**EXERCISE REQUIREMENTS:**
Output only the lines below that start at the line containing "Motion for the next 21" and end at the line containing "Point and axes", with both ends kept.

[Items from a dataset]
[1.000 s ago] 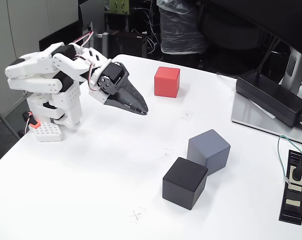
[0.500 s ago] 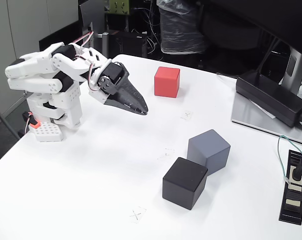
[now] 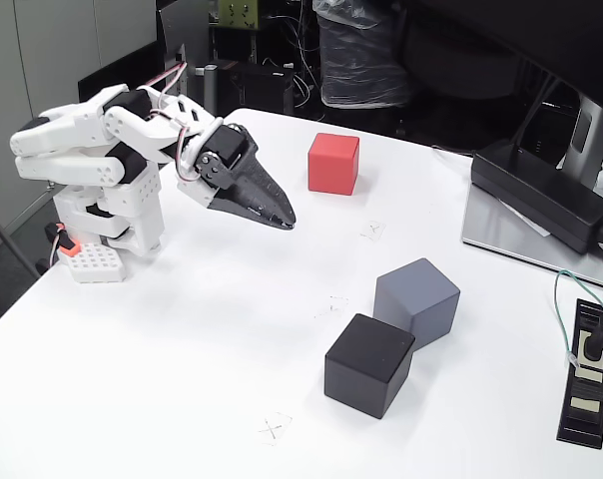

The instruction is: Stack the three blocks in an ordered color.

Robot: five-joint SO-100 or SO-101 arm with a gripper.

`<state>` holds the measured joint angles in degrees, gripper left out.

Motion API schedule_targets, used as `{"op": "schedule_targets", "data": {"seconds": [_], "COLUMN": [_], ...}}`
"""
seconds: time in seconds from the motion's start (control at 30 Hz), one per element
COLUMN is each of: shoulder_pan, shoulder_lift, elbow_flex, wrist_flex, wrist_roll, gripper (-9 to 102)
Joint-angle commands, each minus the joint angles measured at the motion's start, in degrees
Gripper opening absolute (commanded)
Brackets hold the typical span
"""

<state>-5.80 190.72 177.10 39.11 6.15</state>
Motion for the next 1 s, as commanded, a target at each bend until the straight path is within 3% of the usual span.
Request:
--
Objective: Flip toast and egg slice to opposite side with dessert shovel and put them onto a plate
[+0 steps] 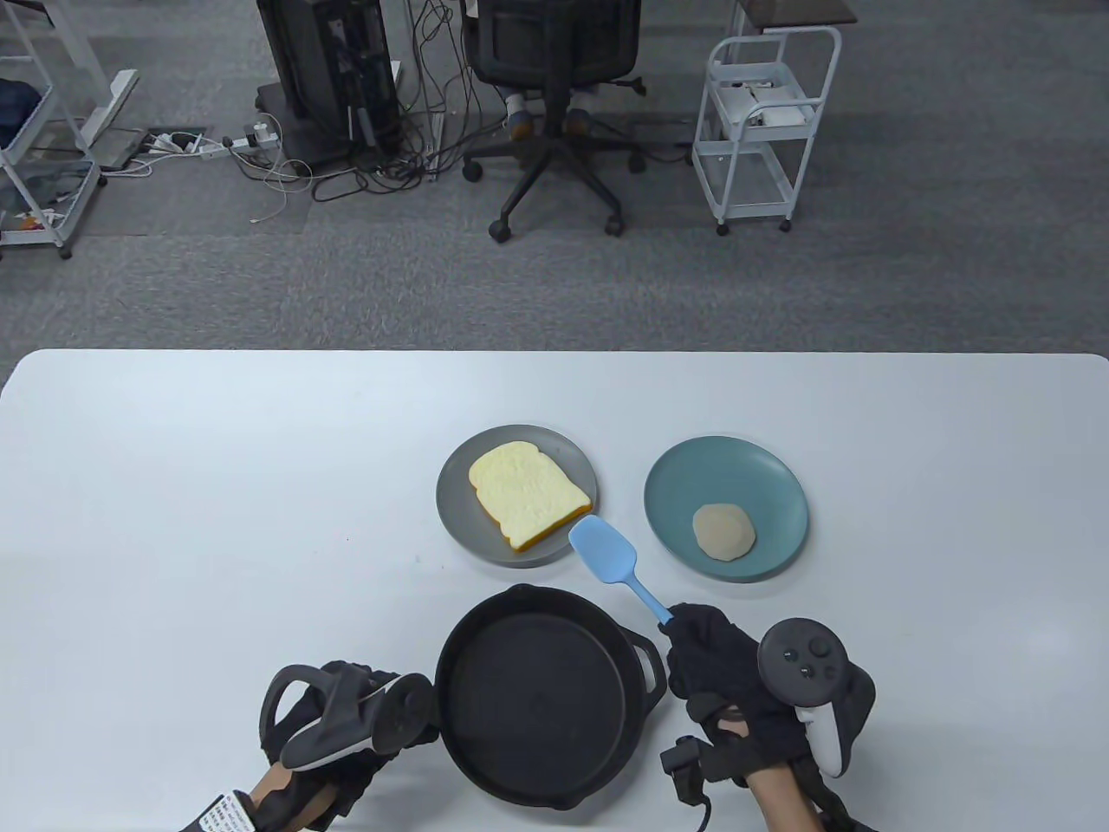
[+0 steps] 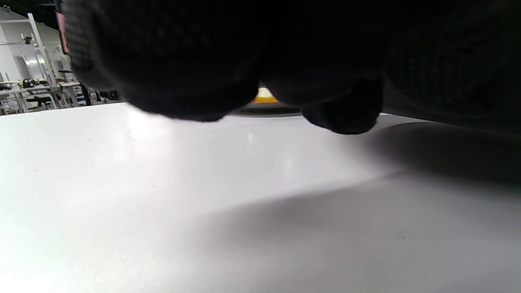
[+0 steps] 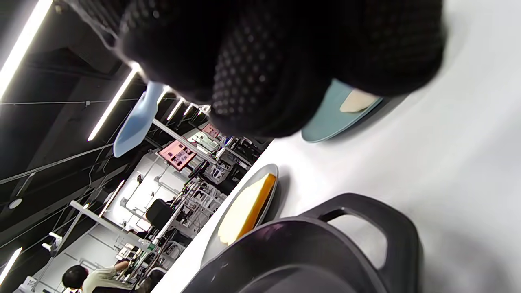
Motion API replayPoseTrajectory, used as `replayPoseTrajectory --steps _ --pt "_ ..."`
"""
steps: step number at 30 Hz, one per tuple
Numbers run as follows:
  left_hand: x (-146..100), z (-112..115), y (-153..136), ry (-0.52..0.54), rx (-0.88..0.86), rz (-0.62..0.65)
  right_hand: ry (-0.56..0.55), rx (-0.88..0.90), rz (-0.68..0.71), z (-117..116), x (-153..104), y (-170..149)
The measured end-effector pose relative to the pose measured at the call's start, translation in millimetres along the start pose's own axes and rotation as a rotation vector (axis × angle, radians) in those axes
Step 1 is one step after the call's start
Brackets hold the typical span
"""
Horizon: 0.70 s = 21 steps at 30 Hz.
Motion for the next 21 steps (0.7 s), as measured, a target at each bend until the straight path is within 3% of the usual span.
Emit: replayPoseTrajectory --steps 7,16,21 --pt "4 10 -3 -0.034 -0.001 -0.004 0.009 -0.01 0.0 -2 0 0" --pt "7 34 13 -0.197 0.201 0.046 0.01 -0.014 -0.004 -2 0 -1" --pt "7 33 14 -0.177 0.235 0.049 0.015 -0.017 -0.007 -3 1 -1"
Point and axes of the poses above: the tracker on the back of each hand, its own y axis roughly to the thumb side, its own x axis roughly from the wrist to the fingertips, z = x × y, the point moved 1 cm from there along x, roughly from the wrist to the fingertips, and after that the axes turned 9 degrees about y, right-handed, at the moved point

**SOLUTION FOR THIS EXERCISE:**
Motion for the next 21 steps (0.7 s), as measured, a target at each bend until the straight path is within 3% of the usual span.
Emit: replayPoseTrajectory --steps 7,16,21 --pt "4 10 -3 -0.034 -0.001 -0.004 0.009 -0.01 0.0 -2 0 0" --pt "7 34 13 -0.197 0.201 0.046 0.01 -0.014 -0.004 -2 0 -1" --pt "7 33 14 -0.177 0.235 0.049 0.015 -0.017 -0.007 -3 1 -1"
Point and axes of the poses above: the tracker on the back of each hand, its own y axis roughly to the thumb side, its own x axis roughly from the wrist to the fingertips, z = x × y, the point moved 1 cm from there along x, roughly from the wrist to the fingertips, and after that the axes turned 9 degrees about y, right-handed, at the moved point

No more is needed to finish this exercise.